I've got an 05 A4 with a 100 shot of juice. Dynoe'd 450 rwhp/469 rwtq. I used the NOS plate kit for the LS2. Nice install and isn't very noticable.

Good Luck and Welcome...


----------



## westell (Oct 4, 2004)

Are you serious ? I mean, I am guessing you mean FUELING UP ?

Don't know why you wouldn't want to be feeling up something everyday:rofl: 

ANY modification to increase horsepower will increase fuel consumption.

L/T headers gave me an instant 50 rwhp gain.


----------



## rrathea (Dec 1, 2005)

With a SC I increased my power by 151RWHP and only lost 1MPG on the highway (averaged 24MPG today on 250 mile trip).

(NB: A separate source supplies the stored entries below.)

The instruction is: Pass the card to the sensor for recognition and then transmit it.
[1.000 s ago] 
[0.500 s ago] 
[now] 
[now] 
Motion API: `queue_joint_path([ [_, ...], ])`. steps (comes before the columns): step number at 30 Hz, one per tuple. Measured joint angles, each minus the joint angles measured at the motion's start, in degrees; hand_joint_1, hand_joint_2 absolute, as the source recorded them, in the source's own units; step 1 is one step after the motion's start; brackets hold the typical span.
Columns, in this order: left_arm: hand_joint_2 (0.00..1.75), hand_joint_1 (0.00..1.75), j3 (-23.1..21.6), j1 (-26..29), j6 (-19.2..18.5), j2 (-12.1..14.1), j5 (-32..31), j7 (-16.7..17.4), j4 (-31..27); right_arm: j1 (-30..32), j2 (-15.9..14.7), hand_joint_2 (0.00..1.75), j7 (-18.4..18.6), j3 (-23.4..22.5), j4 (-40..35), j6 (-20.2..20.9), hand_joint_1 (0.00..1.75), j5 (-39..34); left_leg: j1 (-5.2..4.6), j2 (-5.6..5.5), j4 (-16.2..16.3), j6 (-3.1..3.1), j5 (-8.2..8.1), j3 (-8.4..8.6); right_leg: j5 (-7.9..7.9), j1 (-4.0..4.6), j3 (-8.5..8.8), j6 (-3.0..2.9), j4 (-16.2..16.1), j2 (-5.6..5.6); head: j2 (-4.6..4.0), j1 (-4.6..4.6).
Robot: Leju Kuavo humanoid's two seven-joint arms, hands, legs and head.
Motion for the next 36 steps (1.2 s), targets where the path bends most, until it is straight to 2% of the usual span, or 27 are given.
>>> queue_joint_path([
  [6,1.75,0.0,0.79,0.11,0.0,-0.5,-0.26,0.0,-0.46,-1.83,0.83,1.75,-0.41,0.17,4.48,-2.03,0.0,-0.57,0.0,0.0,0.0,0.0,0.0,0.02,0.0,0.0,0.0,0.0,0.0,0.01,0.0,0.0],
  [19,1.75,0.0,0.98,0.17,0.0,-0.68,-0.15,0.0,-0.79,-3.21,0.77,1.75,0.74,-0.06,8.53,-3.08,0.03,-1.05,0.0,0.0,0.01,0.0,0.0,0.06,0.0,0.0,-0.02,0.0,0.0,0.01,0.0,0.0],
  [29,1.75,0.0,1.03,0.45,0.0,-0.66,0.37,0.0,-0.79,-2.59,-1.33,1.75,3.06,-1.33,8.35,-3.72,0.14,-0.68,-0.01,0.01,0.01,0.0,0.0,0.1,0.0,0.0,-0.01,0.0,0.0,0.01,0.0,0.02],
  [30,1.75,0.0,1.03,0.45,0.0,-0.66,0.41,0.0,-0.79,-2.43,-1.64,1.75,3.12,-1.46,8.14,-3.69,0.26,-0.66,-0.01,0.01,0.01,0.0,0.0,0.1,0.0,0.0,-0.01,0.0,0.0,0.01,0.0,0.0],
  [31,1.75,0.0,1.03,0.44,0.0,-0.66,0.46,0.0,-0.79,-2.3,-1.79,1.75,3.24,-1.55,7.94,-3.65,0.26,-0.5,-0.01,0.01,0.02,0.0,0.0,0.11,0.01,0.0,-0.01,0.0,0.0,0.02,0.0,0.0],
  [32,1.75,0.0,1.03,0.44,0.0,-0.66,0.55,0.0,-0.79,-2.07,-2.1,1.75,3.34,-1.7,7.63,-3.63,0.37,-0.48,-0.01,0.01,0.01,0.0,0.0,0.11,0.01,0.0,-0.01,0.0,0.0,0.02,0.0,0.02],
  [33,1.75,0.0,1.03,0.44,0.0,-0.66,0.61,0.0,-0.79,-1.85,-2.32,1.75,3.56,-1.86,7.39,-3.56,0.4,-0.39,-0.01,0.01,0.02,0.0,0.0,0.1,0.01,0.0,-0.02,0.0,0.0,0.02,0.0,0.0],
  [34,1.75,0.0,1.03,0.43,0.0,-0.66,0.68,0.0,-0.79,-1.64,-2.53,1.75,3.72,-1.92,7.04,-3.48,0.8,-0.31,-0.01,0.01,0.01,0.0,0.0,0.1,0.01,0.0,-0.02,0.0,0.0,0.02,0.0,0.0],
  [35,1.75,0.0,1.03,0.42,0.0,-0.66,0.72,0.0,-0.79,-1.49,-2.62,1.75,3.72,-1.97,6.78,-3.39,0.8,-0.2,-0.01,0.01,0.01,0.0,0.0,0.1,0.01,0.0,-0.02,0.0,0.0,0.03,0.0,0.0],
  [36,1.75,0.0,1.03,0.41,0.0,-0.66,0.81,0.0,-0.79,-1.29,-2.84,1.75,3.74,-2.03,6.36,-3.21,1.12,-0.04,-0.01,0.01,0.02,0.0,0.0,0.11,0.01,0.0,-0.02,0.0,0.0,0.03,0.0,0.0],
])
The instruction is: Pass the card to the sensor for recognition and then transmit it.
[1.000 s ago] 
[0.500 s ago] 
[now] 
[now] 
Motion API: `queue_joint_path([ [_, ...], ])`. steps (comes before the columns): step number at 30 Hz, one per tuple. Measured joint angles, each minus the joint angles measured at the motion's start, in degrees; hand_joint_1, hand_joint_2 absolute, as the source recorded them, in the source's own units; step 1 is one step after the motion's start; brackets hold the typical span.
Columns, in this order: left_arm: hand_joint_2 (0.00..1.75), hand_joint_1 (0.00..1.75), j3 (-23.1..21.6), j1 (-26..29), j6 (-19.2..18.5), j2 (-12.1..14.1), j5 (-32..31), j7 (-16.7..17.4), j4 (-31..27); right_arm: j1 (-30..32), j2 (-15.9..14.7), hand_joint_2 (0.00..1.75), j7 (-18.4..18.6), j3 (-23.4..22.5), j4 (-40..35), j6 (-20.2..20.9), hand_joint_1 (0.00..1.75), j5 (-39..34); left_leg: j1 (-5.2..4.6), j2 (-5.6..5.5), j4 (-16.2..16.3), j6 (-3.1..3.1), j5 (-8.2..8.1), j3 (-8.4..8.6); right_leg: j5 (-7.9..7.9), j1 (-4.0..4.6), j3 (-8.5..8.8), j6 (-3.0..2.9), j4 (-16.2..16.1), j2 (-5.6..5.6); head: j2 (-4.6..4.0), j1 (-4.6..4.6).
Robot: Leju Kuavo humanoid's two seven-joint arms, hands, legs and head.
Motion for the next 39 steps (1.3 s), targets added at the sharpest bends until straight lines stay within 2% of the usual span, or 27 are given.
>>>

City mileage seems to have stayed about the same. Though I have a M6 so it already gets better mileage than the A4


----------



## ChuckDaGreat (Mar 24, 2006)

Yeah, you know what I meant when I said FEEL....Lol.....I know that an increase in ponies means an increase in Fuel consumption...but I can handle the loss of 5 miles to the gallon. I'm talkin about having a number under 10 miles to the gallon, that would really make the car worthless if you ask me. I appreciate all the welcoming as well. I hope to stay around on these forums. I'm 20, and ill be 21 when I get my car (my insurance takes a big dive then, Ill be payin something like 140 a month, good if you ask me.) Are there any people from Tenn. on these boards if so give a holla and let me know what you did to your car....


----------



## Xcommuter (Jun 30, 2005)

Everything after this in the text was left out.